WHAT THE EXERCISE ASKS: Write out the records below once more, exactly as they stand.

Records from a dataset:
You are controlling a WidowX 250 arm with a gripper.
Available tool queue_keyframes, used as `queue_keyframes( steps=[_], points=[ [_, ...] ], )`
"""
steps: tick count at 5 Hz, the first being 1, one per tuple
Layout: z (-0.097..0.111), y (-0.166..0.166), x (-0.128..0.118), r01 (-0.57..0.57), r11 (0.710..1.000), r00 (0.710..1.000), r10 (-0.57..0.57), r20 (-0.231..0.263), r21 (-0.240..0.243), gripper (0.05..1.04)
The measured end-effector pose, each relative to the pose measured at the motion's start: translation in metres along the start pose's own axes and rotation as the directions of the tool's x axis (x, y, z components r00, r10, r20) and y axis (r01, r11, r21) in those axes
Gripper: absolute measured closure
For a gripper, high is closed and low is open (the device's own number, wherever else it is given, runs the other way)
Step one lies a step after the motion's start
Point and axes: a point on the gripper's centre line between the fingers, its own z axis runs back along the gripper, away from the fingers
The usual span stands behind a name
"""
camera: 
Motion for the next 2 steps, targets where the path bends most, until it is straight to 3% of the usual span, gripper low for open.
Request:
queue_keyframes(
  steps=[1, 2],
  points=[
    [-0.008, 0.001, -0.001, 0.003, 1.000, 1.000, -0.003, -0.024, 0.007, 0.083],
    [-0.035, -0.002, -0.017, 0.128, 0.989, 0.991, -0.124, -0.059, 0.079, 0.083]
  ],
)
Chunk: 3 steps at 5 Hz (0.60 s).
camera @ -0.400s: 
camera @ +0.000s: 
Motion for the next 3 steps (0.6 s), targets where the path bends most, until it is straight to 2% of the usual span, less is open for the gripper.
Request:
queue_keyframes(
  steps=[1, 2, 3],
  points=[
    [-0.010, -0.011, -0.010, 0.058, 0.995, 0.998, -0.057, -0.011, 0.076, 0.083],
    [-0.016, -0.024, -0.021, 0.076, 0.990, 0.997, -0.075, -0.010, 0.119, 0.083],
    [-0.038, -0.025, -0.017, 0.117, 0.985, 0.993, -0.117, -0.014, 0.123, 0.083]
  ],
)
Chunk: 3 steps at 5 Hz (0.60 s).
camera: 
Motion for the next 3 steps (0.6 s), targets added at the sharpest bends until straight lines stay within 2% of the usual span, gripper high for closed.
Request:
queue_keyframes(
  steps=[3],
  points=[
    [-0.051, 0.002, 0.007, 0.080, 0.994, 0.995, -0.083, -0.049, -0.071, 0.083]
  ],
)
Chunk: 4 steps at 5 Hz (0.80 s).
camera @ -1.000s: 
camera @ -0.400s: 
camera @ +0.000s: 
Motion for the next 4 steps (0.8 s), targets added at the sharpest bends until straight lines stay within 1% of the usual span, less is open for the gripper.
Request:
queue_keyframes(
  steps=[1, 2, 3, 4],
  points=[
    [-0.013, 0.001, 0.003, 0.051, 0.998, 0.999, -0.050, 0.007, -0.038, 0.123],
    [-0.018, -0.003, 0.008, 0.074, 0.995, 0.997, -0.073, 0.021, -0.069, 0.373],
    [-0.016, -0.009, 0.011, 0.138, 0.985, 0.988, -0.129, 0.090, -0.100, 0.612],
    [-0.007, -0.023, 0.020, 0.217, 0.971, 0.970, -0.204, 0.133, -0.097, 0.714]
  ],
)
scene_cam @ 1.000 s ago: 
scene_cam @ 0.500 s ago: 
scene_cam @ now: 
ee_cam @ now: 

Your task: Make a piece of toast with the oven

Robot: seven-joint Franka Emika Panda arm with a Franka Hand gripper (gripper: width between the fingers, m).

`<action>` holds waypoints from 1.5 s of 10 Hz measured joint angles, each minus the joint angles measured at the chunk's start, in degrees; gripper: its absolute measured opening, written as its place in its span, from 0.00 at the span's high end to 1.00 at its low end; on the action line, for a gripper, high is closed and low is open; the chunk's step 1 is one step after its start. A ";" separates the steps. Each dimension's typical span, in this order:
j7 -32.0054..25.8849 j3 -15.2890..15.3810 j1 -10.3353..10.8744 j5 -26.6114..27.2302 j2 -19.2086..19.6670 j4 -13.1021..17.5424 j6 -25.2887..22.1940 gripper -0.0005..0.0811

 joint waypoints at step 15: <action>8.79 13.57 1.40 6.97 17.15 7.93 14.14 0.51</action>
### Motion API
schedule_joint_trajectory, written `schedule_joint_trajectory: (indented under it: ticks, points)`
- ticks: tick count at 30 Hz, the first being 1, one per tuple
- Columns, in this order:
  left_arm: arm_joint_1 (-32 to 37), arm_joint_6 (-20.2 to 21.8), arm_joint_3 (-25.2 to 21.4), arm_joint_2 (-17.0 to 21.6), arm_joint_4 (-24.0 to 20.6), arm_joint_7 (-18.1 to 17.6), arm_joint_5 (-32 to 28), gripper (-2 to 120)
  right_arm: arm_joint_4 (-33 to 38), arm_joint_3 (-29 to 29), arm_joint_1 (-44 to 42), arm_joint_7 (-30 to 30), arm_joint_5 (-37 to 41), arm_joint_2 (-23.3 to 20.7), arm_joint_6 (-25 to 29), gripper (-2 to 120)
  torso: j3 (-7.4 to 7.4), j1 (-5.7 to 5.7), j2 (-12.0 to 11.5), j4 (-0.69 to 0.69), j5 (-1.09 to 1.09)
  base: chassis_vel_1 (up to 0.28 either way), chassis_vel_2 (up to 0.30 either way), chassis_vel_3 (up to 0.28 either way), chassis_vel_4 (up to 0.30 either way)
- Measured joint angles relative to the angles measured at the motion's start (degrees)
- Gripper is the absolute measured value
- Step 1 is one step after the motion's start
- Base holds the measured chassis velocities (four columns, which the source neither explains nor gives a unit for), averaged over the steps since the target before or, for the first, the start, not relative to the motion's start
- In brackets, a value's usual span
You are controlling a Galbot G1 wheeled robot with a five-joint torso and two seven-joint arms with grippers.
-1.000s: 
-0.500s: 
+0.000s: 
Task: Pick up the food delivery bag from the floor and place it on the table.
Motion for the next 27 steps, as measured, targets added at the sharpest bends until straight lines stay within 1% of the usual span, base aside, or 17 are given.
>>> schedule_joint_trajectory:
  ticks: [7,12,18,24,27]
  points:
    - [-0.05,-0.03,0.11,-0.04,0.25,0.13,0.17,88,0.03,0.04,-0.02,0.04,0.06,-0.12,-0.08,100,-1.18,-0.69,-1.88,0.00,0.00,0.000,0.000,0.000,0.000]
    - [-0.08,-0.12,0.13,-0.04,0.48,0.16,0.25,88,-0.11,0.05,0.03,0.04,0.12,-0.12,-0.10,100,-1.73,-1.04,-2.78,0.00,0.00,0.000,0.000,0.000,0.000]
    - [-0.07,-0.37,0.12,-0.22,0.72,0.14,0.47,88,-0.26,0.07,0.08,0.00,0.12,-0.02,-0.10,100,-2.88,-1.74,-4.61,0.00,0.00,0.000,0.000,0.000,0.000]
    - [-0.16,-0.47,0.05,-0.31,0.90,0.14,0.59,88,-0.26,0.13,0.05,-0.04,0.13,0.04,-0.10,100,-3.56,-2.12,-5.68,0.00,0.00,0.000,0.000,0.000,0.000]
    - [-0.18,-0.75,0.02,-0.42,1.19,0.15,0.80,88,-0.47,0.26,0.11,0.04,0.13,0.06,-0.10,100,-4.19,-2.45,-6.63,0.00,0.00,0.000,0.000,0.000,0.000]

RESPONSE:
You are controlling a WidowX 250 arm with a gripper.
Available tool queue_keyframes, used as `queue_keyframes( steps=[_], points=[ [_, ...] ], )`
"""
steps: tick count at 5 Hz, the first being 1, one per tuple
Layout: z (-0.097..0.111), y (-0.166..0.166), x (-0.128..0.118), r01 (-0.57..0.57), r11 (0.710..1.000), r00 (0.710..1.000), r10 (-0.57..0.57), r20 (-0.231..0.263), r21 (-0.240..0.243), gripper (0.05..1.04)
The measured end-effector pose, each relative to the pose measured at the motion's start: translation in metres along the start pose's own axes and rotation as the directions of the tool's x axis (x, y, z components r00, r10, r20) and y axis (r01, r11, r21) in those axes
Gripper: absolute measured closure
For a gripper, high is closed and low is open (the device's own number, wherever else it is given, runs the other way)
Step one lies a step after the motion's start
Point and axes: a point on the gripper's centre line between the fingers, its own z axis runs back along the gripper, away from the fingers
The usual span stands behind a name
"""
camera: 
Motion for the next 2 steps, targets where the path bends most, until it is straight to 3% of the usual span, gripper low for open.
Request:
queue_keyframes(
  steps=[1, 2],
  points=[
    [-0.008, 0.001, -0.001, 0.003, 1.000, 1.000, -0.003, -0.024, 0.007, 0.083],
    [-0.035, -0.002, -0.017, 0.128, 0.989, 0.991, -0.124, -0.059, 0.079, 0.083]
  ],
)
Chunk: 3 steps at 5 Hz (0.60 s).
camera @ -0.400s: 
camera @ +0.000s: 
Motion for the next 3 steps (0.6 s), targets where the path bends most, until it is straight to 2% of the usual span, less is open for the gripper.
Request:
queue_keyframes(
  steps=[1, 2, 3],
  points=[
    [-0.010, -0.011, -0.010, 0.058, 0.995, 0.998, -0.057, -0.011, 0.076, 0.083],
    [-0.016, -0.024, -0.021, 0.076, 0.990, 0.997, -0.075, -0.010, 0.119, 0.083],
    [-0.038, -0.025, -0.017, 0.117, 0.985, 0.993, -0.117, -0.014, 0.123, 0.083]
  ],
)
Chunk: 3 steps at 5 Hz (0.60 s).
camera: 
Motion for the next 3 steps (0.6 s), targets added at the sharpest bends until straight lines stay within 2% of the usual span, gripper high for closed.
Request:
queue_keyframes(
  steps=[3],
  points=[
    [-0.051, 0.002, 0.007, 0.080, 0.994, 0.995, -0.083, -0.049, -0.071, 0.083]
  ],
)
Chunk: 4 steps at 5 Hz (0.80 s).
camera @ -1.000s: 
camera @ -0.400s: 
camera @ +0.000s: 
Motion for the next 4 steps (0.8 s), targets added at the sharpest bends until straight lines stay within 1% of the usual span, less is open for the gripper.
Request:
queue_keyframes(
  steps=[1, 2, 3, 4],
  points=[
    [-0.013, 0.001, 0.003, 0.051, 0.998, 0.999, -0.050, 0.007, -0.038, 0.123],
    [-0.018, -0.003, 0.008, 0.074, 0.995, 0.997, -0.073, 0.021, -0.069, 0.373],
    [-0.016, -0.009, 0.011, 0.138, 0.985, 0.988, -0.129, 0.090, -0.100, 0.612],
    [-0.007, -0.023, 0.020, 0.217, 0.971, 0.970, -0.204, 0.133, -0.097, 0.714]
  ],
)
scene_cam @ 1.000 s ago: 
scene_cam @ 0.500 s ago: 
scene_cam @ now: 
ee_cam @ now: 

Your task: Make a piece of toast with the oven

Robot: seven-joint Franka Emika Panda arm with a Franka Hand gripper (gripper: width between the fingers, m).

`<action>` holds waypoints from 1.5 s of 10 Hz measured joint angles, each minus the joint angles measured at the chunk's start, in degrees; gripper: its absolute measured opening, written as its place in its span, from 0.00 at the span's high end to 1.00 at its low end; on the action line, for a gripper, high is closed and low is open; the chunk's step 1 is one step after its start. A ";" separates the steps. Each dimension's typical span, in this order:
j7 -32.0054..25.8849 j3 -15.2890..15.3810 j1 -10.3353..10.8744 j5 -26.6114..27.2302 j2 -19.2086..19.6670 j4 -13.1021..17.5424 j6 -25.2887..22.1940 gripper -0.0005..0.0811

 joint waypoints at step 15: <action>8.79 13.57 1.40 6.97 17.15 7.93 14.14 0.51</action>
### Motion API
schedule_joint_trajectory, written `schedule_joint_trajectory: (indented under it: ticks, points)`
- ticks: tick count at 30 Hz, the first being 1, one per tuple
- Columns, in this order:
  left_arm: arm_joint_1 (-32 to 37), arm_joint_6 (-20.2 to 21.8), arm_joint_3 (-25.2 to 21.4), arm_joint_2 (-17.0 to 21.6), arm_joint_4 (-24.0 to 20.6), arm_joint_7 (-18.1 to 17.6), arm_joint_5 (-32 to 28), gripper (-2 to 120)
  right_arm: arm_joint_4 (-33 to 38), arm_joint_3 (-29 to 29), arm_joint_1 (-44 to 42), arm_joint_7 (-30 to 30), arm_joint_5 (-37 to 41), arm_joint_2 (-23.3 to 20.7), arm_joint_6 (-25 to 29), gripper (-2 to 120)
  torso: j3 (-7.4 to 7.4), j1 (-5.7 to 5.7), j2 (-12.0 to 11.5), j4 (-0.69 to 0.69), j5 (-1.09 to 1.09)
  base: chassis_vel_1 (up to 0.28 either way), chassis_vel_2 (up to 0.30 either way), chassis_vel_3 (up to 0.28 either way), chassis_vel_4 (up to 0.30 either way)
- Measured joint angles relative to the angles measured at the motion's start (degrees)
- Gripper is the absolute measured value
- Step 1 is one step after the motion's start
- Base holds the measured chassis velocities (four columns, which the source neither explains nor gives a unit for), averaged over the steps since the target before or, for the first, the start, not relative to the motion's start
- In brackets, a value's usual span
You are controlling a Galbot G1 wheeled robot with a five-joint torso and two seven-joint arms with grippers.
-1.000s: 
-0.500s: 
+0.000s: 
Task: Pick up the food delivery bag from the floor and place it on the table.
Motion for the next 27 steps, as measured, targets added at the sharpest bends until straight lines stay within 1% of the usual span, base aside, or 17 are given.
>>> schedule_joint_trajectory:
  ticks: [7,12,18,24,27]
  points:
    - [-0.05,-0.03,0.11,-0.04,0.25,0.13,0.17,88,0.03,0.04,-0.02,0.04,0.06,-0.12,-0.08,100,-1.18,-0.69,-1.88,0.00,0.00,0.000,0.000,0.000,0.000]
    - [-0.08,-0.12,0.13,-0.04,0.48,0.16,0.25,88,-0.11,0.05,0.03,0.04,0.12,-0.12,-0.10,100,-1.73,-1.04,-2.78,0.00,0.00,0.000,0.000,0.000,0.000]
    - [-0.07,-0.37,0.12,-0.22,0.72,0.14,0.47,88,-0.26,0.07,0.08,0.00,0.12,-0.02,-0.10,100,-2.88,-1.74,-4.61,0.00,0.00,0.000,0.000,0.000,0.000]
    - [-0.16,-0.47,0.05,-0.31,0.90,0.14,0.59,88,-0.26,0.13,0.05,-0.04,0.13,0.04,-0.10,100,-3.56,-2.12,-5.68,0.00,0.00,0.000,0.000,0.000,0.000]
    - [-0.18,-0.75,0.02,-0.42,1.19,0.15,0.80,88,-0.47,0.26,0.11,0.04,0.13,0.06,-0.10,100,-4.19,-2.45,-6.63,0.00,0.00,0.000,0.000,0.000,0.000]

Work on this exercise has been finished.